Sie ist ein guter Start und eine gute Hilfe im Berufsleben Start gewesen – irgendwann habe ich ich dann doch drauf verzichtet und nur noch auf mein Bauchgefühl gehört. Das ist schneller gewesen.


  • T) am Telefon abchecken

    2) Im zweiten Gespräch, falls da, fragen.

     

    Tätigkeit

o T) Befristet

o T) Arbeitsort? Hauptsächlich?

o T) Gibt es Außer-Haus Tätigkeiten / Reisetätigkeit?

§ Anteil?

§ Reisetätigkeit über Nacht?

· Wie lang?

§ Wird Firmenwagen gestellt?

§ Anteil festes Büro /Außer-Haus/ Vor-Ort im Haus bei Mitarbeitern?

o Aufgabenbereich

o Welche Verantwortung trage ich?

§ Entscheidungsbefugnis?

§ Handlungsspielraum?

§ Budgetverantwortung – Im Budgetierungsprozess auch involviert?

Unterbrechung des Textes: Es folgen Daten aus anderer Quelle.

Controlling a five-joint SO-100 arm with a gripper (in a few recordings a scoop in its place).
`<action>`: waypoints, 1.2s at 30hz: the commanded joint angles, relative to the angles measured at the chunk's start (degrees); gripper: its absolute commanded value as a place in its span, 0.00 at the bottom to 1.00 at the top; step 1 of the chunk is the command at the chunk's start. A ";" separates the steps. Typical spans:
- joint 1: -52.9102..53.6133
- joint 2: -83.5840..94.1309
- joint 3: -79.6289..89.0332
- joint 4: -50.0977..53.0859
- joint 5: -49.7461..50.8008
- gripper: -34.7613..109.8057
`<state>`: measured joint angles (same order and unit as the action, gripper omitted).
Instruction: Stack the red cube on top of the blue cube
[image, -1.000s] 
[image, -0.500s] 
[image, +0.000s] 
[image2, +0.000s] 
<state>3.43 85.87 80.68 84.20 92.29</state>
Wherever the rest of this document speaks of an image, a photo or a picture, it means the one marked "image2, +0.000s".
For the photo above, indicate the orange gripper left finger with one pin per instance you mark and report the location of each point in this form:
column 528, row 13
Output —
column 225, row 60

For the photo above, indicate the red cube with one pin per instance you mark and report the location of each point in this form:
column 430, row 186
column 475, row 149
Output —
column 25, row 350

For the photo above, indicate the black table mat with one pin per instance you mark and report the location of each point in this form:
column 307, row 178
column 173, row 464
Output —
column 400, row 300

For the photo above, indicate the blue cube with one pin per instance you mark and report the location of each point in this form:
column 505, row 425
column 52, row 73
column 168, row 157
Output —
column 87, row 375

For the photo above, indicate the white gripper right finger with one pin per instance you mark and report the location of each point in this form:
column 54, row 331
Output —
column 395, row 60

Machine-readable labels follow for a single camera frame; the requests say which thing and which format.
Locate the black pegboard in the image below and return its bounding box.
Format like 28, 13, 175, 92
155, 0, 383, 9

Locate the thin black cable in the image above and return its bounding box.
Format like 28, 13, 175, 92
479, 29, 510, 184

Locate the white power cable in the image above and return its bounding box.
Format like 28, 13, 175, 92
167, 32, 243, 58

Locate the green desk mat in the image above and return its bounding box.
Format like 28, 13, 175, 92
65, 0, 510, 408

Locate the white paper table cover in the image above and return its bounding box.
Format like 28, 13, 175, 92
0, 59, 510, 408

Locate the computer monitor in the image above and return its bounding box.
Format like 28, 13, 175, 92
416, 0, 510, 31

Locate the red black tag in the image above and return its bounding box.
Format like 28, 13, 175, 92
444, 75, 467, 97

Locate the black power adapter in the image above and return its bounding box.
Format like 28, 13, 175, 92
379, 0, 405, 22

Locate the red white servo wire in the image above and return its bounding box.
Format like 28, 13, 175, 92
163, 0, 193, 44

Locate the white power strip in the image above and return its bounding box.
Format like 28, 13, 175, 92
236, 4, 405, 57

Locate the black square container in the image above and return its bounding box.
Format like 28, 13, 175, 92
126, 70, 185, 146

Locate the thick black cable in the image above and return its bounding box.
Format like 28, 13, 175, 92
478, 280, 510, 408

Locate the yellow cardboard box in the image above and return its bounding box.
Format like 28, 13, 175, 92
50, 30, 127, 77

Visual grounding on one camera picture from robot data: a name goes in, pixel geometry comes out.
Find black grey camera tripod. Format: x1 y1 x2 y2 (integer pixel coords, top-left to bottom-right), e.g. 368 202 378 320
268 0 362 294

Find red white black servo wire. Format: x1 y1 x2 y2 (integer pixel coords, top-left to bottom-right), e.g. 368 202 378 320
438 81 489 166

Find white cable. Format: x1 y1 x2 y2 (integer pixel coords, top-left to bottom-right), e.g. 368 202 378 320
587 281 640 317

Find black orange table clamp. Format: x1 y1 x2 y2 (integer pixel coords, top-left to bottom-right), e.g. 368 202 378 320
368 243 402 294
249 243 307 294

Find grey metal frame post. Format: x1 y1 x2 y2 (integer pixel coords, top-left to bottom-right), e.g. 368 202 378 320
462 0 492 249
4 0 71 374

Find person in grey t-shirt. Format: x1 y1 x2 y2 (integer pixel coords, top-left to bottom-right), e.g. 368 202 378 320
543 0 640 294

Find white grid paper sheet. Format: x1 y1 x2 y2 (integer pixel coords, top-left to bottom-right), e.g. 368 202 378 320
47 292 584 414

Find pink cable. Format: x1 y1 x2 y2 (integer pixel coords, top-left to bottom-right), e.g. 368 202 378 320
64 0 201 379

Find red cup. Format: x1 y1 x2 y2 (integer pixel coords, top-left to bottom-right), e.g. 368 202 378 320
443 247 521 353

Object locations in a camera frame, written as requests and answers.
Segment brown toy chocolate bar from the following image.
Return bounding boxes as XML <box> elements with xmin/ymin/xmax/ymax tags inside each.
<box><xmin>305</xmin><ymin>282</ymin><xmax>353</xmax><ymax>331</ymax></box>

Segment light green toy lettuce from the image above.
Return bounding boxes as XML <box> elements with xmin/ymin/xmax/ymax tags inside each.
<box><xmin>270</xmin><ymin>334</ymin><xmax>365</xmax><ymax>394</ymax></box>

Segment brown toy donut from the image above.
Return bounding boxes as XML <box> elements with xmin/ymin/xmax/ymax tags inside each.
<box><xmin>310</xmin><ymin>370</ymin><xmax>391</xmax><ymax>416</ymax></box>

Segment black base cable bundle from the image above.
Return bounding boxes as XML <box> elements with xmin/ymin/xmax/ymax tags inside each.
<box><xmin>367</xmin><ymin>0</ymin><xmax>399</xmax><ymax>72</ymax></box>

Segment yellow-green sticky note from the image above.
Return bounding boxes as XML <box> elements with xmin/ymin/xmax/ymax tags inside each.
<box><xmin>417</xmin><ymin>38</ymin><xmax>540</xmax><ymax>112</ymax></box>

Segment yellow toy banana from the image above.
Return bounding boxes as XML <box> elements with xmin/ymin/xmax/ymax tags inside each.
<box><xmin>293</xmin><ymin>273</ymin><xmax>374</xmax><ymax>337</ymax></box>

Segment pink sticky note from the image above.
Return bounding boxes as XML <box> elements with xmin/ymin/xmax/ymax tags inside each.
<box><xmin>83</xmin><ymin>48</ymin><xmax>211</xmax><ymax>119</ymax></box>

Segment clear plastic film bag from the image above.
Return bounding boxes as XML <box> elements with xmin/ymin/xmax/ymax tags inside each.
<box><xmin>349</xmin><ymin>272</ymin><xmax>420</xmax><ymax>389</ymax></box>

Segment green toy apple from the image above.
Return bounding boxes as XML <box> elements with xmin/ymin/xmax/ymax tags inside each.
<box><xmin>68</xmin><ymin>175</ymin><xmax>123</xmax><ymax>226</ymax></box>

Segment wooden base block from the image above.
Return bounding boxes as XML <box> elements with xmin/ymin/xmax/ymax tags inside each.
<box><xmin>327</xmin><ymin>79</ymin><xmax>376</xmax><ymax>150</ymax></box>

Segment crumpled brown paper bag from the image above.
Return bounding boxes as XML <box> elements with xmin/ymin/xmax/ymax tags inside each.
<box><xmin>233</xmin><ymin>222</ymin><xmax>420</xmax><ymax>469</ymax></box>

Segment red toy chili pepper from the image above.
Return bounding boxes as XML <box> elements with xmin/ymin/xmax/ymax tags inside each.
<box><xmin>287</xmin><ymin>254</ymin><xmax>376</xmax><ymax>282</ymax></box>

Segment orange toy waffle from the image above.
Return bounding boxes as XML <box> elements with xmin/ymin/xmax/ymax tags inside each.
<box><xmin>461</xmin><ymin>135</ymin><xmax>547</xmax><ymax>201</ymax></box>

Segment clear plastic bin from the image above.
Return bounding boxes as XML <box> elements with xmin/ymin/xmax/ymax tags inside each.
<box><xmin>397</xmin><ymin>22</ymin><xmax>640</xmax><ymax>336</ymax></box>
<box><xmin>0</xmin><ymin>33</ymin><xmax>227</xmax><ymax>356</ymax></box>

o Eigeninitiative gefragt? Beispiel Verbesserungsvorschlage?

§ Oder Arbeit nach Vorschrift und Anweisung?

o Aufgaben- und Projektverteilung

§ Freie Tages / Wochenplanung?

§ Oder Absprache mit Team / Vorgesetzten?

o 2) Weiterbildungs-Angebot?

§ 2) Kurse / Seminare / Workshops

§ 2) Weiterbildung am PC bei stressfreien Zeiten möglich? eBooks – Foren-Recherche?

§ 2) Beteiligung an Prüfungs- und Zertifizierungskosten?

  • Rahmenkonditionen

o Arbeitszeiten

§ Feste Arbeitszeiten / flexible Arbeitszeiten / Kernarbeitszeiten / Gleitzeit?

· Hintergrund: Bus/Bahn

§ Regelstunden pro Woche – Vertraglich oder Betriebsvereinbarung?

o Überstunden > Freizeitausgleich / Bezahlung?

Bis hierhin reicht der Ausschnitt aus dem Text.